Rationale : Fibroblast growth factor (FGF) homologous factors (FHFs; FGF11–14) are intracellular modulators of voltage-gated Na + channels, but their cellular distribution in cardiomyocytes indicated that they performed other functions. Objective : We aimed to uncover novel roles for FHFs in cardiomyocytes, starting with a proteomic approach to identify novel interacting proteins. Methods and Results : Affinity purification of FGF13 from rodent ventricular lysates followed by mass spectroscopy revealed an interaction with junctophilin-2, a protein that organizes the close apposition of the L-type Ca 2+ channel Ca V 1.2 and the ryanodine receptor 2 in the dyad. Immunocytochemical analysis revealed that overall T-tubule structure and localization of ryanodine receptor 2 were unaffected by FGF13 knockdown in adult ventricular cardiomyocytes but localization of Ca V 1.2 was affected. FGF13 knockdown decreased Ca V 1.2 current density and reduced the amount of Ca V 1.2 at the surface as a result of aberrant localization of the channels.
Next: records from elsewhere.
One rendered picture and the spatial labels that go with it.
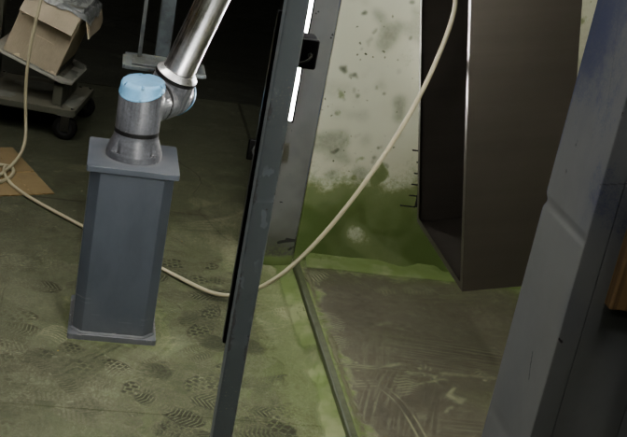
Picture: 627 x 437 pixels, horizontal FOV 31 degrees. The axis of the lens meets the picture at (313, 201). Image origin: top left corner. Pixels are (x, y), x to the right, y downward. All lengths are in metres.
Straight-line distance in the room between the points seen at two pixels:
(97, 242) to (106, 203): 0.15
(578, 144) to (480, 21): 1.71
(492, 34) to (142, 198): 1.27
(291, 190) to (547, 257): 2.92
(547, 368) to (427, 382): 2.25
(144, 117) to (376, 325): 1.26
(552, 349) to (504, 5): 1.84
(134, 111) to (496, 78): 1.18
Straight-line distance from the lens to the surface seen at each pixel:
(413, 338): 4.30
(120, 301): 3.93
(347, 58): 4.52
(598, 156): 1.69
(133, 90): 3.73
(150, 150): 3.79
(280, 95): 2.49
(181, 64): 3.85
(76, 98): 6.10
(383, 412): 3.77
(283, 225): 4.71
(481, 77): 3.48
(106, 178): 3.75
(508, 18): 3.46
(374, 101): 4.59
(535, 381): 1.82
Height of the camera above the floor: 1.89
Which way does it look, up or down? 20 degrees down
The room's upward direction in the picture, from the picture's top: 11 degrees clockwise
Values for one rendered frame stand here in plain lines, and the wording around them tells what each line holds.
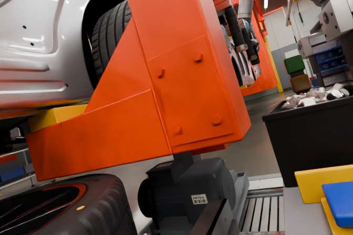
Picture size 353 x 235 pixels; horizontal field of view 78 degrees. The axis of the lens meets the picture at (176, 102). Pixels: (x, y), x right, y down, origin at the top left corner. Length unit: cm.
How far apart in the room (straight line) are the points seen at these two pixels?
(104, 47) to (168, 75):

Ca V 1.2 current density and channel localization were rescued by expression of an shRNA-insensitive FGF13, indicating a specific role for FGF13. Consistent with these newly discovered effects on Ca V 1.2, we demonstrated that FGF13 also regulated Ca 2+ -induced Ca 2+ release, indicated by a smaller Ca 2+ transient after FGF13 knockdown. Furthermore, FGF13 knockdown caused a profound decrease in the cardiac action potential half-width. Conclusions : This study demonstrates that FHFs not only are potent modulators of voltage-gated Na + channels but also affect Ca 2+ channels and their function. We predict that FHF loss-of-function mutations would adversely affect currents through both Na + and Ca 2+ channels, suggesting that FHFs may be arrhythmogenic loci, leading to arrhythmias through a novel, dual-ion channel mechanism.